[Extracted records]
/---

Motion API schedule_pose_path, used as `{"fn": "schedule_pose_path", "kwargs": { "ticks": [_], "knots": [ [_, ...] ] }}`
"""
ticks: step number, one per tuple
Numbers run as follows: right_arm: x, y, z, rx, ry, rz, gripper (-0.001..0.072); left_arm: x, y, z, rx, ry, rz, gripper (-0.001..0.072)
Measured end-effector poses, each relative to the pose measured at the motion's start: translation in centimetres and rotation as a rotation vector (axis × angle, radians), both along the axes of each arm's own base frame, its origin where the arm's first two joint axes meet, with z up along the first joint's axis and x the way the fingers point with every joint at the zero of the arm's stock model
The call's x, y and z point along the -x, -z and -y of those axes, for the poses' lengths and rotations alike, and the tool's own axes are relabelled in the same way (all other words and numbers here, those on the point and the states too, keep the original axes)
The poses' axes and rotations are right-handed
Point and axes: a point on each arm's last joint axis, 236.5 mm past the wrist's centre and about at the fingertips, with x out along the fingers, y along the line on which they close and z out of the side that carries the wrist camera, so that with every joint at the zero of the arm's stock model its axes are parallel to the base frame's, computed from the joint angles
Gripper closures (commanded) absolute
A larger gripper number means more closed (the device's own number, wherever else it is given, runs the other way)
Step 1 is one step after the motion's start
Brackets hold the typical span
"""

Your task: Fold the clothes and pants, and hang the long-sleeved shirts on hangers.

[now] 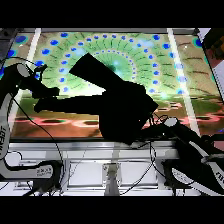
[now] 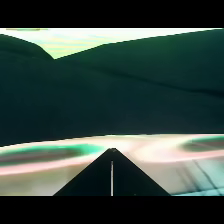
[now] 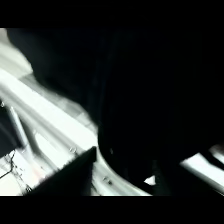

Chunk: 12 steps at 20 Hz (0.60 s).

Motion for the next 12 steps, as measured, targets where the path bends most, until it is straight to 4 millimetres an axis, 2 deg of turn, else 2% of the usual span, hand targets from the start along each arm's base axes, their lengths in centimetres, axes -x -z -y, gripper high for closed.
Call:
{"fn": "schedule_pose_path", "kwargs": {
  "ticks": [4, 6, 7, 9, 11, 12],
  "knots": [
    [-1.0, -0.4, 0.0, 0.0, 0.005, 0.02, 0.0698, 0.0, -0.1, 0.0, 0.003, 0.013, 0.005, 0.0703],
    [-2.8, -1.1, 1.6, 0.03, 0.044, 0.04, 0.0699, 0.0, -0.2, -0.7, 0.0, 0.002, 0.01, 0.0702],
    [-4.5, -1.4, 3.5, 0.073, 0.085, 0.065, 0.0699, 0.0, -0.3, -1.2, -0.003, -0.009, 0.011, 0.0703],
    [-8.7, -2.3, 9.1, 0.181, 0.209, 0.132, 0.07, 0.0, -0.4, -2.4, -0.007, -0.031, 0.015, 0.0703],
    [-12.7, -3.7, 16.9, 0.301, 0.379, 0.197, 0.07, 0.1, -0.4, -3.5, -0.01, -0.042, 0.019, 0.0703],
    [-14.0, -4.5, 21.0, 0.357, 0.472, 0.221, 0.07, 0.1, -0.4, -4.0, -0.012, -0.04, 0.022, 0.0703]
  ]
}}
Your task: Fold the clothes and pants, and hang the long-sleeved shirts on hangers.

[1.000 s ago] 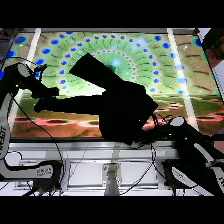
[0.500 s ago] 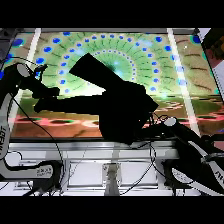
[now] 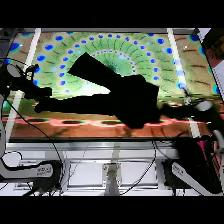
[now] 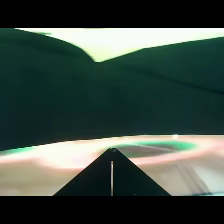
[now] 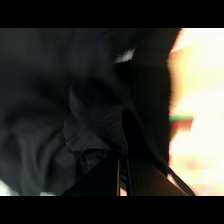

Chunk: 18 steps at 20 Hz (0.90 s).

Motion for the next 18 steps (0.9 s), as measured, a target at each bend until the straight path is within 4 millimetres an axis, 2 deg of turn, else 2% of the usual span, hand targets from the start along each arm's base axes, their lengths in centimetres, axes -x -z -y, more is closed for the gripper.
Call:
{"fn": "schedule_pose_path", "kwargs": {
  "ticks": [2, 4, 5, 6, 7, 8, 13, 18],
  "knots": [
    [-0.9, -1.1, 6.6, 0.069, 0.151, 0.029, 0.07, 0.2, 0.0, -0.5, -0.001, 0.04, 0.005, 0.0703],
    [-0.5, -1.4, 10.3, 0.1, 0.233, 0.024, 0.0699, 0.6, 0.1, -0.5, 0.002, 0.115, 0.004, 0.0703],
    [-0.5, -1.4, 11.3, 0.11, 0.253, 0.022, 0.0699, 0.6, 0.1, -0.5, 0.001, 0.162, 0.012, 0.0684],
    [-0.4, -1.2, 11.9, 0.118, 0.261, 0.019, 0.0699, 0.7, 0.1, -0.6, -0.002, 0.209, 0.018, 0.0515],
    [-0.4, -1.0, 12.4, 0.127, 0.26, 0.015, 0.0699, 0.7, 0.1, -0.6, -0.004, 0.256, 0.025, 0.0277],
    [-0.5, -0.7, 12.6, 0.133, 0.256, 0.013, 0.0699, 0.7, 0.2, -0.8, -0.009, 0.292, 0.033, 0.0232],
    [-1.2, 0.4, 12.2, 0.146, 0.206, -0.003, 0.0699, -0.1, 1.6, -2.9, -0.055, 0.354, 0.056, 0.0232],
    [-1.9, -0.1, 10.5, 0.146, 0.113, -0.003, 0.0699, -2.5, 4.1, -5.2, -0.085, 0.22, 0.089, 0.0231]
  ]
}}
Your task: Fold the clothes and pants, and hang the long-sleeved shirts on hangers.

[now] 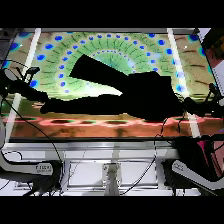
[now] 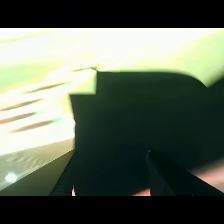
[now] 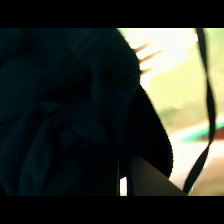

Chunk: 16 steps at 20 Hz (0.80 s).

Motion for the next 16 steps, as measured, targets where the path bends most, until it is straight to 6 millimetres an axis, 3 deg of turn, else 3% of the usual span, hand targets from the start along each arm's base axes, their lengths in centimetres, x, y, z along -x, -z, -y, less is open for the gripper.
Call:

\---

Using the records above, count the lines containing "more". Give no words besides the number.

2